24. this is a stanza about prosody (technical aspects of meter). It’s delightfully witty—i suggest you read it, cuz the lines mimic metrically what he’s saying, so if you only read these notes you’ll miss out on the cleverness and remarkable skill w/ which he’s articulating these precepts:

--some people judge a poem by its meter, “as some to church repair/Not for the doctrine, but the music there.”

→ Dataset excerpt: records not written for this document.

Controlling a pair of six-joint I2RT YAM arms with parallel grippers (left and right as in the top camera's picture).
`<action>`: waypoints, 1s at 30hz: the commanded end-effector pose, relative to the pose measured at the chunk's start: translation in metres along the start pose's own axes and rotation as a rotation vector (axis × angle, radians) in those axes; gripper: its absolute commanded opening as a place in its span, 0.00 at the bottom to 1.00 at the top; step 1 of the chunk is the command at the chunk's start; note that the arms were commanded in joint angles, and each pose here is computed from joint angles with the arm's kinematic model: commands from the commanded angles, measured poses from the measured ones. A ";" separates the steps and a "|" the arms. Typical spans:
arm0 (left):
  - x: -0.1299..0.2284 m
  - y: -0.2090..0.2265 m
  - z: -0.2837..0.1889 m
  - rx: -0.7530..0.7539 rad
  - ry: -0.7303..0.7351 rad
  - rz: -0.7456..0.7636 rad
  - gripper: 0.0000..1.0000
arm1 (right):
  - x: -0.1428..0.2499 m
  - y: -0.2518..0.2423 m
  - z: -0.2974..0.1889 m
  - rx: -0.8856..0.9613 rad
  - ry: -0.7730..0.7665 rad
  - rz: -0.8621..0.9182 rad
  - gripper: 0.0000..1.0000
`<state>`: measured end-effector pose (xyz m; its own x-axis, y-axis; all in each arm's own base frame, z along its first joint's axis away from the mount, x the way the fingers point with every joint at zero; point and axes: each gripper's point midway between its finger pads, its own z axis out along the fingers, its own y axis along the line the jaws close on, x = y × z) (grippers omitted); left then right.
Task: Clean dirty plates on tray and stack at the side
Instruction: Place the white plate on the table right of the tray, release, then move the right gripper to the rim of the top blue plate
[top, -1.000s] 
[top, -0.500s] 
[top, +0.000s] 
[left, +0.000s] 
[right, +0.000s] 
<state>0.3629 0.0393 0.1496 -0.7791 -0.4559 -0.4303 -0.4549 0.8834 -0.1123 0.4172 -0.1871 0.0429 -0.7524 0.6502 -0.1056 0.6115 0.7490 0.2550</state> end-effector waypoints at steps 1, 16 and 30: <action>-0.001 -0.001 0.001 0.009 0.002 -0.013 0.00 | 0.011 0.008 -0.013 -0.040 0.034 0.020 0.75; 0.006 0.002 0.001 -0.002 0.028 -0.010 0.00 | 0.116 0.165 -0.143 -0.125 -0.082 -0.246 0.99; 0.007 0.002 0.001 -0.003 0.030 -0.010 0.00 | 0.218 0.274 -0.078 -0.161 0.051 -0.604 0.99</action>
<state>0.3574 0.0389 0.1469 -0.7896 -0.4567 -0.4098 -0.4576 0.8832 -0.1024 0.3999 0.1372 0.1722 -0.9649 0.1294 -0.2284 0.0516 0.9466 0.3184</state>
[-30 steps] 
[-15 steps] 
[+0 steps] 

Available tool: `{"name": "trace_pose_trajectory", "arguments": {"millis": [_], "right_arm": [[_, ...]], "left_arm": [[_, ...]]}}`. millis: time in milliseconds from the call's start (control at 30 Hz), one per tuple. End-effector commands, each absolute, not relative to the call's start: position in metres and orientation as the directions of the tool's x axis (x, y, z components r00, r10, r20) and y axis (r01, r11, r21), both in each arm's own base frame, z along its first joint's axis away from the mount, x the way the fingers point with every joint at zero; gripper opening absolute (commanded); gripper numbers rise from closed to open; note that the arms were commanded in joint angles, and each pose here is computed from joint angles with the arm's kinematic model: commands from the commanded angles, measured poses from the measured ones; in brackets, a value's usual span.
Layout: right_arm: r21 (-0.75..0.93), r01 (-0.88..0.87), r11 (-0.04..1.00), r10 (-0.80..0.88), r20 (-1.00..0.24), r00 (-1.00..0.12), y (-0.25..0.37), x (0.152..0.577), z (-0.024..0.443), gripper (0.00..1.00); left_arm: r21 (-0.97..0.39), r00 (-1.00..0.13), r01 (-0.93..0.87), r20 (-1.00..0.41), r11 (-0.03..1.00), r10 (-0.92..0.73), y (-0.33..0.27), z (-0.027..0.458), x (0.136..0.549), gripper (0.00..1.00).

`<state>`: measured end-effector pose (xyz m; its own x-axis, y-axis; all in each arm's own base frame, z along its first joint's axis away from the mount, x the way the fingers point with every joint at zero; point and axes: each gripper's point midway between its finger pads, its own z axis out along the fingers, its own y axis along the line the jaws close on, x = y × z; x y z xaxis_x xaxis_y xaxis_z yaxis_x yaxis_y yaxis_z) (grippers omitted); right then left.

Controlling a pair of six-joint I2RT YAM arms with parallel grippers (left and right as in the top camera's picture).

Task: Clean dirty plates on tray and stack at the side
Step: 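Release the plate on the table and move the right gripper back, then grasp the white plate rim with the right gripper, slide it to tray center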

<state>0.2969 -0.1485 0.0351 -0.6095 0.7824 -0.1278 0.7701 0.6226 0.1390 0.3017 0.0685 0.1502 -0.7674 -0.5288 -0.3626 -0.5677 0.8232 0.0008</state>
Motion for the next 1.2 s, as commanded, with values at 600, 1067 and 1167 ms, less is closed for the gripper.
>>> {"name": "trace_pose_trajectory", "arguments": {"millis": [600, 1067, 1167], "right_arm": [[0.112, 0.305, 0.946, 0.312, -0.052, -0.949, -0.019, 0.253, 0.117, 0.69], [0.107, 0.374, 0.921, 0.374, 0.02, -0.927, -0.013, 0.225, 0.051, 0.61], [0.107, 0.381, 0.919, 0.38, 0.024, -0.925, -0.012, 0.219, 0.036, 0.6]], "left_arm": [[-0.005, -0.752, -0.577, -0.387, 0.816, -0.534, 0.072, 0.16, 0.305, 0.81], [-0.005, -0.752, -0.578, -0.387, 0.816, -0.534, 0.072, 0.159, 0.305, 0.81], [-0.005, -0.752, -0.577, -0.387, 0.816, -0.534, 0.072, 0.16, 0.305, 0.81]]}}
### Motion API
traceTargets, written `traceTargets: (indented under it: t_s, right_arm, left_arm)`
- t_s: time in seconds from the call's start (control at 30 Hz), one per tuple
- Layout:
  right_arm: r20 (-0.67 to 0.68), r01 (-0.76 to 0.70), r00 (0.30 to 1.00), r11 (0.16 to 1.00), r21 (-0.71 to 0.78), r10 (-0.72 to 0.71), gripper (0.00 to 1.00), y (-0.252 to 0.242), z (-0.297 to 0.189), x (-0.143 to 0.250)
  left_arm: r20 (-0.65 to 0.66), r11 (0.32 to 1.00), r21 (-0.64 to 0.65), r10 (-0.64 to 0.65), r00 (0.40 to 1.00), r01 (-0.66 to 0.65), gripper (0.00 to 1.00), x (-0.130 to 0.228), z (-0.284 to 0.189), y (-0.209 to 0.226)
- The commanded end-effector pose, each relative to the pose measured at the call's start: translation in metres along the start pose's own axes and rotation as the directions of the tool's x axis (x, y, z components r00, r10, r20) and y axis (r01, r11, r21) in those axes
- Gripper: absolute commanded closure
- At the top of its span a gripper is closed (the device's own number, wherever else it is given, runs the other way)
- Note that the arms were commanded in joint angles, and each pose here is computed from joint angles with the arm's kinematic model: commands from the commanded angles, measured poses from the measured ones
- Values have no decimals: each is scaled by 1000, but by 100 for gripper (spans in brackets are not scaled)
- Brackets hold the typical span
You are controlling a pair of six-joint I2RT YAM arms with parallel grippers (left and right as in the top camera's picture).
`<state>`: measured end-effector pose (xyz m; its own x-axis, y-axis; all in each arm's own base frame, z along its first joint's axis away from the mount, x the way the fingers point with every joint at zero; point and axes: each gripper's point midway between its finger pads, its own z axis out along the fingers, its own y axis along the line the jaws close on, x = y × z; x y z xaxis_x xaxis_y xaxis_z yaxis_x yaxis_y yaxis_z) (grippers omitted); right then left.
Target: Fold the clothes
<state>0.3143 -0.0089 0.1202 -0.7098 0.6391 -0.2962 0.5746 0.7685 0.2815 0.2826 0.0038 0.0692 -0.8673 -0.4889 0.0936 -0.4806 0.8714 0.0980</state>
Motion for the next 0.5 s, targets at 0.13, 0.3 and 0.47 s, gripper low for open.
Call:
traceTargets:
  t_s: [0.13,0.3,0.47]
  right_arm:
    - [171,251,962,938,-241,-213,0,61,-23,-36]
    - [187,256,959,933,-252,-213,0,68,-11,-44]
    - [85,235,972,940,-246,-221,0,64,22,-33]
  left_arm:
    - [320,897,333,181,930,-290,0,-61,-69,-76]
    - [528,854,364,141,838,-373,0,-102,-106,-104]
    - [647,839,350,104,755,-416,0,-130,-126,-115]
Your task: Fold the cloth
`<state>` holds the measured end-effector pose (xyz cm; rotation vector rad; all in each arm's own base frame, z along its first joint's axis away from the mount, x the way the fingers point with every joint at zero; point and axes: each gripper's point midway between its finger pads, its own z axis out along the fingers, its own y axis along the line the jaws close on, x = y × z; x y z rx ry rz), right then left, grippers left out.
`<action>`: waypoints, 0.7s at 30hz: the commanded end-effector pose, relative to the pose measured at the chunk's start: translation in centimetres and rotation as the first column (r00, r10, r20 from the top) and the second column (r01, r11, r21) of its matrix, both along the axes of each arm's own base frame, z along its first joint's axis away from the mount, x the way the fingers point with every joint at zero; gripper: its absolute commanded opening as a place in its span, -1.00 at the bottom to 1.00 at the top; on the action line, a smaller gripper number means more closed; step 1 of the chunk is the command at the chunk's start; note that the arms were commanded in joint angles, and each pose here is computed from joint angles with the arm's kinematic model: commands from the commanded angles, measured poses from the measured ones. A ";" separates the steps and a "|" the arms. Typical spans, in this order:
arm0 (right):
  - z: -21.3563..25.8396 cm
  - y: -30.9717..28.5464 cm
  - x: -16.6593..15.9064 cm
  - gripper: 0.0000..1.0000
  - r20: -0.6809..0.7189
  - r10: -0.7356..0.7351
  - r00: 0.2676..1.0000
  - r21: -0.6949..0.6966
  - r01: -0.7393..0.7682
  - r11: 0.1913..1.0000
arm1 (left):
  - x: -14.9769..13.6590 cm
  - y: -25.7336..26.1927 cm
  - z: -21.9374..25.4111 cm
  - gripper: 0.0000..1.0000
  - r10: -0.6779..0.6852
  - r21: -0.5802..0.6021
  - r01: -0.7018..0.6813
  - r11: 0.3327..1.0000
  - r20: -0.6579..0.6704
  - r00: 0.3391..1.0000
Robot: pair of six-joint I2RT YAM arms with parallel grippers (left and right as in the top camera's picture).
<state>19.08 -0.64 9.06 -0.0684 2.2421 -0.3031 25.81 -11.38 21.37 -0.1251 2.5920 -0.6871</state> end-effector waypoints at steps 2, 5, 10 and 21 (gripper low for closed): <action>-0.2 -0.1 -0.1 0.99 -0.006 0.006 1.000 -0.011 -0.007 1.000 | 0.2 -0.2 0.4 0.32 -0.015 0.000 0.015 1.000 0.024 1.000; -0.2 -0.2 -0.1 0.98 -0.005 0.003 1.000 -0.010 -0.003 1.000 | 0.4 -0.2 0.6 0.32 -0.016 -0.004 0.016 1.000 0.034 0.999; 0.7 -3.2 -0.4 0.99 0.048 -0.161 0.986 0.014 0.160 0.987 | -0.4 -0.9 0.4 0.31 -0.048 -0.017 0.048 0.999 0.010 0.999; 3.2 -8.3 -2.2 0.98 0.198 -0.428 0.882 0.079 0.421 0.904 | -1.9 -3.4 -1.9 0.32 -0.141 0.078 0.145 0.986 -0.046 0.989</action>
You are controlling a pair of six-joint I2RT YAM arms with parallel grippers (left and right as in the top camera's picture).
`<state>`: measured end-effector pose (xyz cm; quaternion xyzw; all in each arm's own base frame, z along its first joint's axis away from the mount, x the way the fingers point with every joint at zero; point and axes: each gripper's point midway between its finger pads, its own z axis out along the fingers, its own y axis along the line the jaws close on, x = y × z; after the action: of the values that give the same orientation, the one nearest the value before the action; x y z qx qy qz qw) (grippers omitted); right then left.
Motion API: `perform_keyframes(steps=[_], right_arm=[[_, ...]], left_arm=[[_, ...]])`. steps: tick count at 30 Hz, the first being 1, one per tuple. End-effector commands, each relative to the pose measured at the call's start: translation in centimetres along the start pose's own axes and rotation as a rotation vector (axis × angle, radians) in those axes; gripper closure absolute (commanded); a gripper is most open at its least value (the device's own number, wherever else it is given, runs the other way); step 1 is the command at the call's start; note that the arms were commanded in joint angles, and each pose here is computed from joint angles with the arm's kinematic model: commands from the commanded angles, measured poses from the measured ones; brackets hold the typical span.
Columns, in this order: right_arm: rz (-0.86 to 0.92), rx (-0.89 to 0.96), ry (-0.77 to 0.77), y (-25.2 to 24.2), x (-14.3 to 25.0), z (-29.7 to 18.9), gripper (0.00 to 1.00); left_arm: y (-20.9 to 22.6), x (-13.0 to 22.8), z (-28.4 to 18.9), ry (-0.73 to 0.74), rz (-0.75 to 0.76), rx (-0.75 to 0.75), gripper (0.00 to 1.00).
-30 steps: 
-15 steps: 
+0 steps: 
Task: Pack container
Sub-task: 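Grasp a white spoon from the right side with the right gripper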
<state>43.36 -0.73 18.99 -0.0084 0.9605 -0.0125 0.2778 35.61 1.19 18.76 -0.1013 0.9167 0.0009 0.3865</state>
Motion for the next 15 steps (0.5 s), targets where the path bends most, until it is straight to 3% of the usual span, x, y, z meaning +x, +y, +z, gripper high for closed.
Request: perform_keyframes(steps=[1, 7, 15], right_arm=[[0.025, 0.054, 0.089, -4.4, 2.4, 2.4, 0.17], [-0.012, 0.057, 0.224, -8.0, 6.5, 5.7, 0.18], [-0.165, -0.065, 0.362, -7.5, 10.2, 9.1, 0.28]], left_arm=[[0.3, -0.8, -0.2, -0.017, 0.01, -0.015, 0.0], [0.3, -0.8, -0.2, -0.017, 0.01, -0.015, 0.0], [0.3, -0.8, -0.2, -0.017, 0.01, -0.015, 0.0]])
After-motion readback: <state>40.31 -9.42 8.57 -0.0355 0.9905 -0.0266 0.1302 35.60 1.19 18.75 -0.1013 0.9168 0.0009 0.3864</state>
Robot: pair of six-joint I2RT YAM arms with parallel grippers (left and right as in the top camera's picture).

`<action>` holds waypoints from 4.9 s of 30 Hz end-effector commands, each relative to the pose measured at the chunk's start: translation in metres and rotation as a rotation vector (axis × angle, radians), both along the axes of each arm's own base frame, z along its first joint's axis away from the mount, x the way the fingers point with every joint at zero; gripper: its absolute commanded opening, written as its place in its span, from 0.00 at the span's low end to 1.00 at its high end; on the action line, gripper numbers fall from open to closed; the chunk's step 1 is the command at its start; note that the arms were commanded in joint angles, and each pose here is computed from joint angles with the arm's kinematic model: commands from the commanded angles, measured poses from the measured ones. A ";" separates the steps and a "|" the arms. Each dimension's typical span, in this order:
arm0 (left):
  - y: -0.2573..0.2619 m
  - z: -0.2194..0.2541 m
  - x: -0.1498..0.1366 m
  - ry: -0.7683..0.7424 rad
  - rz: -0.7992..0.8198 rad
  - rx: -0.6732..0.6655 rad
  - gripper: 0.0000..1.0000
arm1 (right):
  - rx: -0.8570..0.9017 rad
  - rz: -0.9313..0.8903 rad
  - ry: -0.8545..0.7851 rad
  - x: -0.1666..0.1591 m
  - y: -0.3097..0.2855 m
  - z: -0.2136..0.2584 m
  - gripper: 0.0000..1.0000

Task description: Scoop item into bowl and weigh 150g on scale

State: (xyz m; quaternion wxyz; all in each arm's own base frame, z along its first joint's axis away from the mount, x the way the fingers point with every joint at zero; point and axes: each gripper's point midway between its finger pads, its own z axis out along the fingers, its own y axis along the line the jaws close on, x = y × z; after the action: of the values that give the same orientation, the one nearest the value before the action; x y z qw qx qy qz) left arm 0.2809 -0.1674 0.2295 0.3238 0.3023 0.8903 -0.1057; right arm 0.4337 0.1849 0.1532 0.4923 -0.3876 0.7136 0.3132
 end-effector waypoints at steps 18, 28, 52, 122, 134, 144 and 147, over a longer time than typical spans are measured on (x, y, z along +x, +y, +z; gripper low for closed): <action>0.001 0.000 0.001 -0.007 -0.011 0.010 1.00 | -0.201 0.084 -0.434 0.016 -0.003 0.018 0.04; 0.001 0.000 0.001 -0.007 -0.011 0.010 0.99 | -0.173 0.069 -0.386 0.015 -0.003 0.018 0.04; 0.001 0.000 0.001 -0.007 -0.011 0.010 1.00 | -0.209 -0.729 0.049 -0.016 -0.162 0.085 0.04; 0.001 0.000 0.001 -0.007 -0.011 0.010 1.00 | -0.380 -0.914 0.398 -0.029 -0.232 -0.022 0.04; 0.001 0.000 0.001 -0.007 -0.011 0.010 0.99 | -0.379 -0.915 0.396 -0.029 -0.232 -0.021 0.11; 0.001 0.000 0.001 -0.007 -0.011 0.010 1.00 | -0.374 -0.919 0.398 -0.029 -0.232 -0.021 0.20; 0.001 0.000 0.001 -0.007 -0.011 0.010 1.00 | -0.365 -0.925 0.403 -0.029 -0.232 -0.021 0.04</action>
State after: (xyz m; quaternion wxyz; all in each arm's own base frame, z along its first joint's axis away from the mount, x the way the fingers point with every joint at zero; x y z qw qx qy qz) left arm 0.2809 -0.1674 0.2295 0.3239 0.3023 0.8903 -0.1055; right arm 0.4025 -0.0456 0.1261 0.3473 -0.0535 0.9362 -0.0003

--in the next several lines he comments on several metrical techniques: syllabics, open vowels, expletives, “slow” diction, trite sounds, rhymes, bad ideas, tediousness. Don’t be drawn in, he argues, by poets who might be metrically skilled but don’t have anything interesting to say. He says the metrics of a piece should manifest easefully (“True ease in writing comes from art, not chance,/As those move easiest who have learned to dance.”—very nice metaphor and very easefully expressed, we might note.)

--sound should echo sense, and he gives us several lines that both illustrate and exemplify this precept.

--the stanza appears to end w/ P. arguing that music is a natural and timeless quality that we appreciate, so contemporary poets can achieve in that respect what the ancients did.

25. avoid extremes. don’t admire too easily or be too easily disgusted.

26. don’t be prejudiced toward one group or kind of writer. then: value whatever is true.

27. don’t be faddish, or prejudiced toward social status. then: don’t over-admire aristocracy.

28. don’t discount work b/c it’s popular or favor only the latest. don’t be fickle. then: age does not necessarily bring wisdom. then: don’t get caught up in [intellectual?] feuds that may merely make you temporarily popular.

29. don’t approve only of what you are predisposed to like. then at the end of the stanza (last ten lines or so) he employs a wonderful metaphor to say that envy is evidence of merit and follows it like a shadow, and even praise born from envy will ultimately confirm the greatness of great works.

30. praise works even if no one has praised them yet, if they deserve it.

31. sometimes fame strikes too early (?). he seems to be expounding upon the frailty of a precocious wit.

32. writers that feud are foolish (?). toward the end of the stanza are some very famous lines that argue that we should not be obsequious w/ our praise and that we should be forgiving (“Good nature and good sense must ever join; To err is human, to forgive, divine.”)

33. castigate what is worthy of your vile. then: don’t be flippantly critical. then: be critical of social wrongs. and finally: don’t be corrupted; the corrupt will assume you can be.

PART III.

34. a critic has to be moral.

35. don’t be arrogant, even when yr sure about yrself. speak diffidently.

36. try to instruct people inconspicuously.

37. don’t arrogantly give advice, but nor be too shy.

38. don’t critique dullness too insistently; some critics go on too long.

39. a few remarks on the overly-learned and fastidious critic. then: more remarks on the qualities of the arrogant & foolish critic.

40. qualities of the wise critic.

41. praise for Aristotle (“The mightly Stagyrite”).

42. praise for Horace.

43. praise for Dionysious, a 1st century Greek rhetorician, historian, & critic.

44. praise for Petronious, a 1st century Roman satirist.

45. praise for Quintilian, a 1st century Roman rhetorician.

46. praise for Longinus.

47. a thumbnail assessment of the various ages: Golden Ages of Athens & Rome; then Middle Ages (learning was “over-run”).

48. praise for Erasmus, the Renaissance scholar.

49. praise for Italian Renaissance scholars & artists.

50. praise for post Renaissance flourishing, first in France, then some in England. some praise for some recent English writers, specifically P.’s friend William Walsh, a worthy critic.